Employers are entitled to clear, current, and credible medical information as part of the accommodation process and when there is conflicting medical information they can either choose one side, with good reasons, or investigate further, says Hamata.
“Probably the safer step for employers is to obtain further medical information that resolves the conflict,” he says. “Employers can write a letter back to the same physician highlighting a conflict in the medical information and asking for an opinion that resolves that conflict, or escalate the level of medical information that they are seeking.”
“[Consult] another physician who can review the conflicting medical information and provide an opinion, or sometimes it's appropriate to escalate to obtaining an independent medical evaluation – but employers can't jump to that step [of implementing restrictions],” says Hamata.
A fired worker’s resistance to modified duties wasn’t supported by medical information, an Ontario arbitrator ruled.
Assumption of epilepsy
The arbitrator noted that the worker’s neurologist and family physician concluded that the worker could return to work safely, while CPR’s physician disagreed and the railway seemed to assume that the worker had epilepsy.
Th arbitrator found that the return-to-work agreement’s requirement that the worker must be found to be medically fit by the chief medical officer did not exempt CPR of the duty to accommodate or justify the preference of its own medical opinions over the worker’s doctors.
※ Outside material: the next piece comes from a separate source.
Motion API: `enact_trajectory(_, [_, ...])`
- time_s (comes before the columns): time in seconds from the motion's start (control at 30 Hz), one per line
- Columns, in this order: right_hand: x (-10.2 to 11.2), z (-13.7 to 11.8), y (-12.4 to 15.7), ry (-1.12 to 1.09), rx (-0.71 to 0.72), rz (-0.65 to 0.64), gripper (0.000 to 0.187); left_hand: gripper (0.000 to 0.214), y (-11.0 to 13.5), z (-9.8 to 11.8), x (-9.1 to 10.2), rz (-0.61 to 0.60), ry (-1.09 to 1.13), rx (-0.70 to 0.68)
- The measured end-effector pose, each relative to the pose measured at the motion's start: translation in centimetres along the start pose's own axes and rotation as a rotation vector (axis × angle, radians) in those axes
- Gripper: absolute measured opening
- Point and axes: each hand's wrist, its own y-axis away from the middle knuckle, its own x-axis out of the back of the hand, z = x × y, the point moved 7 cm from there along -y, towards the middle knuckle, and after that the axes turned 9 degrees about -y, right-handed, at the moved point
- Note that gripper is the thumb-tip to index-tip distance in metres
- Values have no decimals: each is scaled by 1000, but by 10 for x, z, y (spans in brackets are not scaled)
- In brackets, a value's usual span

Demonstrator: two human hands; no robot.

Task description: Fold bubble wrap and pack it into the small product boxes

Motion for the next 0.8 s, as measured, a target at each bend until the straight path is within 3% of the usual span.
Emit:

It was apparent that more investigation was needed to determine why there were conflicting medical opinions, the arbitrator said.
The arbitrator found that CPR did not sufficiently investigate to help determine accommodation – the railway didn’t discuss the matter with the worker’s neurologist or suggest an independent medical examination. This was despite the fact that the union raised concerns over the conflicting medical evidence, said the arbitrator, adding that the opinion of the corporate physician was based on the worker performing “every single element of his position,” which wasn’t how accommodation worked.
CPR was ordered to reinstate the worker to his regular position “at least on paper” and perform a proper accommodation analysis in consultation with the worker and the union.
The arbitrator in this case seemed to accept that all accommodations are a tripartite process involving the union, employee and employer, but that's not necessarily true as a matter of law, according to Hamata.
“Probably in this case it's governed by the particular collective agreement and maybe the Canada Labour Code, but there's a BC Court of Appeal decision [Telus Communications Inc. v. Telecommunications Workers’ Union, 2017 BCCA 100] that confirms the actual role of a union in the accommodation of a unionized employee,” he says. “The accommodation process generally happens between employer and employee, except where the proposed accommodation results in a modification of the collective agreement - at that point, the union must become involved.”
“That's just a general proposition subject to the terms of the collective agreement, and many collective agreements do specify that the union has a right to be involved,” adds Hamata.
However, Hamata notes that it could still be possible to place the worker in a lower-paying position if that was the most reasonable accommodation solution.
“Employees are entitled to reasonable accommodation, not their preferred accommodation, and the reasonable accommodation may be in a lower paying position,” says Hamata. “And if that is a reasonable accommodation, then there's no entitlement for an accommodated employee to be paid at their former wage or compensation.”